● **Exercise aim**: Produce an exact copy of all the data below, dropping every image.

● **Recorded information**:

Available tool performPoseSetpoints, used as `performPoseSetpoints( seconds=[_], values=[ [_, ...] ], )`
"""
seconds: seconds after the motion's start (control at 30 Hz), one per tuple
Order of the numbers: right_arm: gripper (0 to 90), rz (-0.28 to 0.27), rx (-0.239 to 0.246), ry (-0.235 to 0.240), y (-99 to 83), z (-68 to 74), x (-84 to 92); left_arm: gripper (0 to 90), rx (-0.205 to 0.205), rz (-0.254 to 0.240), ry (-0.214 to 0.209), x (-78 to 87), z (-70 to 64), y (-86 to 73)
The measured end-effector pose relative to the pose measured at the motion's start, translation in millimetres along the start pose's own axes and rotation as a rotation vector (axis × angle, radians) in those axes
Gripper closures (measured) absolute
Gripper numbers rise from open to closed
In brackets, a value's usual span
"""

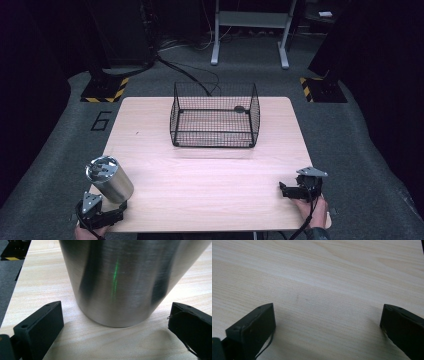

● **Solution to this task**:
Available tool performPoseSetpoints, used as `performPoseSetpoints( seconds=[_], values=[ [_, ...] ], )`
"""
seconds: seconds after the motion's start (control at 30 Hz), one per tuple
Order of the numbers: right_arm: gripper (0 to 90), rz (-0.28 to 0.27), rx (-0.239 to 0.246), ry (-0.235 to 0.240), y (-99 to 83), z (-68 to 74), x (-84 to 92); left_arm: gripper (0 to 90), rx (-0.205 to 0.205), rz (-0.254 to 0.240), ry (-0.214 to 0.209), x (-78 to 87), z (-70 to 64), y (-86 to 73)
The measured end-effector pose relative to the pose measured at the motion's start, translation in millimetres along the start pose's own axes and rotation as a rotation vector (axis × angle, radians) in those axes
Gripper closures (measured) absolute
Gripper numbers rise from open to closed
In brackets, a value's usual span
"""

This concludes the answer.